All Gibraltarians are entitled to health care in public wards and clinics at St Bernard's Hospital and primary health care centre. All other British citizens are also entitled to free-of-charge treatment on the Rock on presentation of a valid British passport during stays of up to 30 days. Dental treatment and prescribed medicines are free of charge for Gibraltarian students, pensioners and disabled individuals.

As St Bernards facilities are limited, people with more complex medical needs often have to travel abroad, usually to the UK for NHS care if they are eligible. In 2026, for the first time, a long‑distance robotic operation on a patient in Gibraltar was performed by a surgeon from the London Clinic using a robot equipped with a 3D HD camera and four arms.

== History ==
The Gibraltar Health Authority, established under the Medical (Gibraltar Health Authority) Act of 1987 is funded through the Gibraltar Group Practice Medical Scheme. It employs around 900 people, handling 37,000 A&E attendances, 40,000 outpatient appointments, and 90,000 GP visits a year. Some specialist care is provided by visiting consultants and in UK and Spanish hospitals. First-line medical and nursing services are provided at the Primary Care Centre, which has 16 GPs, with more specialised services available at St Bernard's Hospital, a 210-bed civilian hospital opened in 2005. Psychiatric care is provided by Ocean Views.

As of 2012 the authority was responsible for the health of some 27,000 individuals. The GHA and Social Welfare System are closely based upon their British counterparts, namely the National Health Service.
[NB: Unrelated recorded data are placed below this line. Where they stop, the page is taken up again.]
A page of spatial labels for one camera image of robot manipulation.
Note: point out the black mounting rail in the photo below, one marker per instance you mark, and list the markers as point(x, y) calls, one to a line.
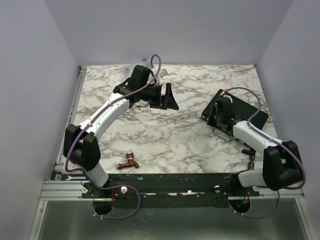
point(164, 190)

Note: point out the silver wrench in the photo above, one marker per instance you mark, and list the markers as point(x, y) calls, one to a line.
point(75, 178)

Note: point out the aluminium frame rail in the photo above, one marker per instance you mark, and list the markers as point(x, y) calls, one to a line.
point(72, 111)

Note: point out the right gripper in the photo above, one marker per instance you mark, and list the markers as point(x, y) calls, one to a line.
point(215, 109)

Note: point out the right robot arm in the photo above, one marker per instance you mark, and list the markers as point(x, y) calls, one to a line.
point(282, 166)

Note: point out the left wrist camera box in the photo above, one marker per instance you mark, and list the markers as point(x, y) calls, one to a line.
point(159, 77)

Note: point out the clear plastic organizer box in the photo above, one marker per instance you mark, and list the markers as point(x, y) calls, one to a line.
point(128, 69)

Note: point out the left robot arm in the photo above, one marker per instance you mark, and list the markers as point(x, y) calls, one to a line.
point(81, 142)

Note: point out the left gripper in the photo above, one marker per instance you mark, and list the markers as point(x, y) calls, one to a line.
point(165, 101)

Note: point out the black pipe fitting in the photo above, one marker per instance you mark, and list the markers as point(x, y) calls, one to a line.
point(252, 156)

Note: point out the brown faucet tap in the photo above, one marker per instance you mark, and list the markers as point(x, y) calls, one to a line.
point(130, 157)

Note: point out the black poker chip case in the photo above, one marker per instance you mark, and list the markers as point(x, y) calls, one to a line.
point(245, 110)

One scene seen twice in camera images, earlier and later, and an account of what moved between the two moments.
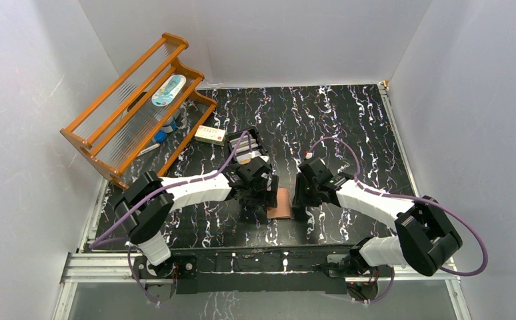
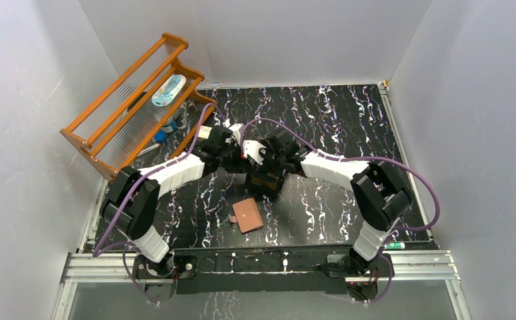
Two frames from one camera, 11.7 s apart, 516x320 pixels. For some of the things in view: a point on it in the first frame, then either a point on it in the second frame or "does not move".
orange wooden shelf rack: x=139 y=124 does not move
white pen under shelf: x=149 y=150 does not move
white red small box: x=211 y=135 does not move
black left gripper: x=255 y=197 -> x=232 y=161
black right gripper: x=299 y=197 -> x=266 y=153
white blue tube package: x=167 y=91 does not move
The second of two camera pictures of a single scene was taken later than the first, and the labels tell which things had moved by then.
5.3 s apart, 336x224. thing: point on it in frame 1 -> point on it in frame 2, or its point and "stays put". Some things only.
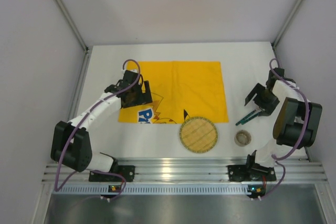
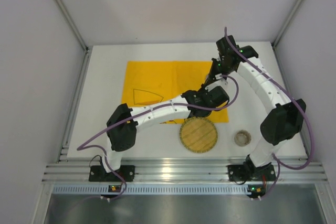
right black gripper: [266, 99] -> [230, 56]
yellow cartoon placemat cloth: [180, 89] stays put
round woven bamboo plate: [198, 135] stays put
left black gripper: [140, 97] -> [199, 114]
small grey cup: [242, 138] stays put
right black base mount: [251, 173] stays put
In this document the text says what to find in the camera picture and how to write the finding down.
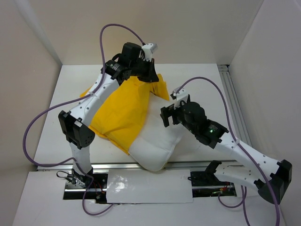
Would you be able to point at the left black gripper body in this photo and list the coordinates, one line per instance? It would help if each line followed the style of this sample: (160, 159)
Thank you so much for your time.
(142, 69)

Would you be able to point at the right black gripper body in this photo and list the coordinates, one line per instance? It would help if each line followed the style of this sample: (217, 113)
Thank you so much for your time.
(177, 114)

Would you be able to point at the white pillow with yellow edge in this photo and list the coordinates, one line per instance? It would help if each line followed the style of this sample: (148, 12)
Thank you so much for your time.
(155, 143)

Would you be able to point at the yellow pillowcase with white print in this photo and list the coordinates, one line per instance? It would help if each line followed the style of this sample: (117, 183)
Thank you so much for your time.
(123, 114)

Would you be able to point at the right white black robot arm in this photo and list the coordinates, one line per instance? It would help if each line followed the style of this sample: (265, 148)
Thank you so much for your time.
(269, 177)

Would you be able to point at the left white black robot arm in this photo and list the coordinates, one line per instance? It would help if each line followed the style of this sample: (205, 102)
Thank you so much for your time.
(75, 123)

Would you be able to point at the white cover plate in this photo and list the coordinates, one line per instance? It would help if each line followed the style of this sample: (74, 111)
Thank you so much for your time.
(129, 186)

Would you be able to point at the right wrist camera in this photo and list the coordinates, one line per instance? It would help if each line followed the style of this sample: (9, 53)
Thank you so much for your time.
(179, 97)

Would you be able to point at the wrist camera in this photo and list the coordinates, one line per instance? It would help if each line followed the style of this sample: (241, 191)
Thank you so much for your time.
(148, 50)
(179, 97)

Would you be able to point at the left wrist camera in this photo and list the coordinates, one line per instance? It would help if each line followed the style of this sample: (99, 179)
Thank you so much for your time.
(148, 50)

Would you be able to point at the aluminium rail right side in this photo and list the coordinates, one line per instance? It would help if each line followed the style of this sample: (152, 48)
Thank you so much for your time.
(235, 110)

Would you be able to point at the aluminium rail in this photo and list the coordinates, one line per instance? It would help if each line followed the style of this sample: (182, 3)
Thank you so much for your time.
(235, 110)
(130, 166)

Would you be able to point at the aluminium rail front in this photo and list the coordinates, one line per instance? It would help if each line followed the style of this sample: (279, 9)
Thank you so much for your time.
(130, 166)

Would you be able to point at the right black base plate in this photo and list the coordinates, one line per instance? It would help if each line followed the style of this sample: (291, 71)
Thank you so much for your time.
(205, 185)

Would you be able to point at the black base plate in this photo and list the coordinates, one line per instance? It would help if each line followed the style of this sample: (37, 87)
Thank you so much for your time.
(205, 185)
(74, 189)

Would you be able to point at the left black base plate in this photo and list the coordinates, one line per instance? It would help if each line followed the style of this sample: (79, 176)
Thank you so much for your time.
(74, 189)

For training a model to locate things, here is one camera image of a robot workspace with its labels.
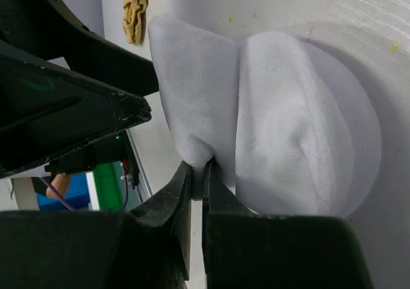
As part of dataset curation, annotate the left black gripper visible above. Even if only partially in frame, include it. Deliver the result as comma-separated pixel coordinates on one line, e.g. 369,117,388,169
1,0,158,178

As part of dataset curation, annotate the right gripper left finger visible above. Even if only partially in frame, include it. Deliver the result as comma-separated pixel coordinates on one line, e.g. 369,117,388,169
131,162,192,288

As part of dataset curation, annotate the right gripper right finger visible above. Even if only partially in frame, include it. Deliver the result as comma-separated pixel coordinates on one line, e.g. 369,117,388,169
202,160,256,288

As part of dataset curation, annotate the white sock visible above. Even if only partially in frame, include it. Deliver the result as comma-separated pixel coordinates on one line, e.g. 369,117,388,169
148,16,382,217

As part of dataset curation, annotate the green bin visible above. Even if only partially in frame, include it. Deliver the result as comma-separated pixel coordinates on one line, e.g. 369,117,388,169
93,161,127,210

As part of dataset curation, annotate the blue bin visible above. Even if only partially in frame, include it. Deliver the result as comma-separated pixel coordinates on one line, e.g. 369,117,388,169
35,174,90,211

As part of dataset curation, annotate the mustard yellow sock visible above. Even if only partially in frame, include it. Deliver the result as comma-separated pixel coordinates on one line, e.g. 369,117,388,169
122,0,148,45

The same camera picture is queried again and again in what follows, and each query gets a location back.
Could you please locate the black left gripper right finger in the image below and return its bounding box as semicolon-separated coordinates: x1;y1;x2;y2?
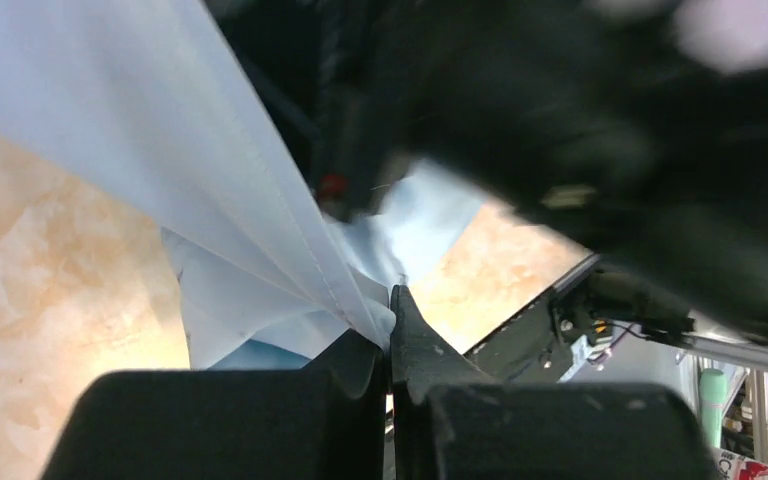
389;286;718;479

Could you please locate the light blue pillowcase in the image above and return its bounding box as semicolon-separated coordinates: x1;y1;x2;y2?
0;1;485;370

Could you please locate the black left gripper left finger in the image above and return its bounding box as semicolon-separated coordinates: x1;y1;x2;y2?
43;331;385;479

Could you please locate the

As of 2003 the organisation was funded through roughly £19 million ($27 million) of social insurance stamp contributions through the Gibraltar Group Practice Medical Scheme.

In September 2014 Egton Medical Information Systems won a contract, worth up to £11.25m over 10 years, to deliver an electronic patient record for the health service of Gibraltar including a patient administration system, an emergency department system, e-prescribing and other software from Ascribe, which Emis bought in September 2013. The A&E unit at St Bernard's Hospital went live on 24 June 2015 using Emis' Symphony and it is planned that primary and community services and the acute hospital will start to use the Ascribe CaMIS patient administration system.

A Community Mental Health Team was established in 2017, and in 2018 the Gibraltar Health Authority School of Health Studies introduced a Mental Health Nursing degree to tackle difficulties in recruiting mental health nurses.